Jetzt hätte ich aber gerne nur ein Packet wenn das überhaupt nicht umständlich geht. Ich habe damit mometan folgendes Problem ich sende immer nur booleans für zum Beispiel Springen gehen laufe etc. wenn ich jetzt alle Booleans in ein Packet packen wurde müsste ich bei jeder Veränderung alle Booleans irgendwie mitschicken.
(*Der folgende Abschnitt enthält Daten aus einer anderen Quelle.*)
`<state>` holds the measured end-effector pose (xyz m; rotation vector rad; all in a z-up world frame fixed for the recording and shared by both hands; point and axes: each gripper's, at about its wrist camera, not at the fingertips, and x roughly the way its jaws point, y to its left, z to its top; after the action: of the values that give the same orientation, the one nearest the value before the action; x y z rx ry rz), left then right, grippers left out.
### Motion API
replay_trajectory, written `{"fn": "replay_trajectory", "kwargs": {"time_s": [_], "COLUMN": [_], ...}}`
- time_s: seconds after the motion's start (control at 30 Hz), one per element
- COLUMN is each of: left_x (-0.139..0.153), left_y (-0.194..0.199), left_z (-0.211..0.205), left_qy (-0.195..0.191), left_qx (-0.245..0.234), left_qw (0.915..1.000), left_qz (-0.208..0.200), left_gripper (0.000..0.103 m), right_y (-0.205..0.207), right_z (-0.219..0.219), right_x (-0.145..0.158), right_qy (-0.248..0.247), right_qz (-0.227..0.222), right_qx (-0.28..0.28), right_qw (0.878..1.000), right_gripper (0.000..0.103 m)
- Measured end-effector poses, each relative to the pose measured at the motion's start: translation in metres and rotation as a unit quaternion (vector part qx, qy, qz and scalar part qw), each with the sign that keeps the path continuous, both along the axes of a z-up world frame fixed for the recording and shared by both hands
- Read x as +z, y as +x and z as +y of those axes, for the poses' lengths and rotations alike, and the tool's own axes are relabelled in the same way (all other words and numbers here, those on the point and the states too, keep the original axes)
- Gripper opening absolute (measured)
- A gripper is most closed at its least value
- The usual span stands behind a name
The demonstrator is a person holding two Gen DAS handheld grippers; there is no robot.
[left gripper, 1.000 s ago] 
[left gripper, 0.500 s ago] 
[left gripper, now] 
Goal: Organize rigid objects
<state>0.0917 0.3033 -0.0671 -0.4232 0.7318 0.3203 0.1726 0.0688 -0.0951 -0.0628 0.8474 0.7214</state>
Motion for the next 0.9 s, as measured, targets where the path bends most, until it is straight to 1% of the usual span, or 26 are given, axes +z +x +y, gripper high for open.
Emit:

Gibt es irgendwie eine bessere Lösung ?


----------



## httpdigest (29. Aug 2018)

Wo ist denn das Problem, einfach nur immer ein Byte zu schicken, was einfach eine Kodierung der möglichen Aktionen enthält (als eine Art Enum):
0 = stehen bleiben
1 = links laufen
2 = rechts laufen
3 = gehen (was auch immer das ist - also vorwärts oder wie?)
4 = springen


----------



## JuKu (10. Sep 2018)

@httpdigest hat recht!
Mal abgesehen davon, dass man das erste Bit gar nicht benötigst, da man es mit !3 && !4 auch so rausbekommt (wenn der Spieler nicht läuft und nicht springt, dann wird er wohl stehen). 
Demzufolge sind es - falls es unabhängige Ereignisse sind - 4 Bits, die du versenden müsstest. Das wäre also gar kein Problem.


----------